See also Idlewild Bon Voyage Liquor Corp. v. Epstein, 1962, 370 U.S. 713, 82 S.Ct. 1294, 8 L.Ed.2d 794; Kesler v. Department of Public Safety, etc., of Utah, 1962, 369 U.S. 153, 157, 82 S.Ct. 807, 7 L.Ed.2d 641; Ex parte Metropolitan Water Company of West Virginia, 1911, 220 U.S. 539, 545-546, 31 S.Ct. 600, 55 L. Ed. 575; Priceman v. Dewey, E.D.N.Y., 1949, 81 F. Supp. 557, 558.
Idlewild Bon Voyage Liquor Corp. v. Epstein, supra, involved the question of whether the sale of liquor for export and delivery to international airline passengers at their overseas destinations was illegal under a New York statute. The petitioner asked for a judgment declaring that the statute, as applied, was repugnant to the Commerce Clause, the Export-Import Clause and the Supremacy Clause of the Constitution and for an injunction against its enforcement. A request for a three-judge court under 28 U.S.C.A. §§ 2281, 2284 was denied by the District Judge. The Court of Appeals expressed the opinion that a three-judge court should have been convened but that it was powerless to direct such action. The Supreme Court stated, at page 715 of 370 U.S., at page 1296 of 82 S.Ct.:
"We agree with the Court of Appeals that a three-judge court should have been convened in this case. When an application for a statutory three-judge court is addressed to a district court, the court's inquiry is appropriately limited to determining whether the constitutional question raised is substantial, whether the complaint at least formally alleges a basis for equitable relief, and whether the case presented otherwise comes within the requirements of the three-judge statute. Those criteria were assuredly met here, and the applicable jurisdictional statute therefore made it impermissible for a single judge to decide the merits of the case, either by granting or by withholding relief." (Emphasis supplied.)
Since the District Judge here did not consider the necessity for convening a three-judge court, he made no express finding of whether the constitutional issues presented were frivolous. Nevertheless, it fairly appears from his opinion in 200 F. Supp. 221 that he regarded the issues as substantial. We likewise so regard them.

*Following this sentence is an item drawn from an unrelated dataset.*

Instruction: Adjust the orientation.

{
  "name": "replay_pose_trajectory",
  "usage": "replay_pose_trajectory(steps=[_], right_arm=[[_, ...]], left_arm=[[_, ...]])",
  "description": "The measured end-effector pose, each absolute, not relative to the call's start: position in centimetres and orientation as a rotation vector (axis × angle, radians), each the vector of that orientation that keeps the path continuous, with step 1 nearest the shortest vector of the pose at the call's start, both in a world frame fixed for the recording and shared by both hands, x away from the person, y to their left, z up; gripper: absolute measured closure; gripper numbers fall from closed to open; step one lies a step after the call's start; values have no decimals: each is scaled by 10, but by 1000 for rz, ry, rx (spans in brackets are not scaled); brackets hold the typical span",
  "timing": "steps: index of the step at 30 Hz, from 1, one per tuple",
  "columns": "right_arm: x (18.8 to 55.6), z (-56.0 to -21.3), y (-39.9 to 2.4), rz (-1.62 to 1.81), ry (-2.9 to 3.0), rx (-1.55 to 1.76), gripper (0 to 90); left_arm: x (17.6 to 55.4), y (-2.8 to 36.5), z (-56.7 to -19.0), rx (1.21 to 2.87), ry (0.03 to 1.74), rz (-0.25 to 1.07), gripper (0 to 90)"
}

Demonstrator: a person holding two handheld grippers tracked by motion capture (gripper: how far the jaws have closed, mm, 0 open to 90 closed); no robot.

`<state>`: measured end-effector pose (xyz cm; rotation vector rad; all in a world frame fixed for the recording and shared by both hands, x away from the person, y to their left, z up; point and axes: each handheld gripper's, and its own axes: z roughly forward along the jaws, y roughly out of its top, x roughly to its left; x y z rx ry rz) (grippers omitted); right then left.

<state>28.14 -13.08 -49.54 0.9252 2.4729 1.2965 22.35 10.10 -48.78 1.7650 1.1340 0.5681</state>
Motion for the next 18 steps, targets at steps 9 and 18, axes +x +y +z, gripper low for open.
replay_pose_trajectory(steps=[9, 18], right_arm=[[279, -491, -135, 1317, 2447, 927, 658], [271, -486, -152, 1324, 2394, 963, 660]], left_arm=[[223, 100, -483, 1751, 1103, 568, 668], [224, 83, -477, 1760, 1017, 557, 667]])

On the question of what a Court of Appeals should do when presented with a situation such as we find here, the Supreme Court said in the Idlewild Bon Voyage Liquor Corp. v. Epstein case, supra, at pages 715-716, 82 S.Ct. at page 1296:
"In the Stratton case it was held that a court of appeals was precluded from reviewing on the merits a case which should have originally been determined by a court of three judges. Stratton does not stand for the broad proposition that a court of appeals is powerless ever to give any guidance when a single judge has erroneously invaded the province of a three-judge court. The Court of Appeals clearly stated its opinion that a court of three judges ought to have been convened to consider this litigation. That view was correct and should have been followed upon the petitioner's renewed motion that such a statutory court be impaneled."
We conclude here that the District Judge had jurisdiction only to enter, upon proper cause being shown, the temporary restraining order referred to and that he was without jurisdiction to entertain and determine Borden's request for a preliminary and permanent injunction. The actions of the District Judge in so doing are set aside. This appeal is dismissed and the case is remanded to the District Court with instructions to initiate the procedure for the setting up of a three-judge district court under the provisions of 28 U.S.C.A. § 2284, which three-judge court will thereafter determine this cause.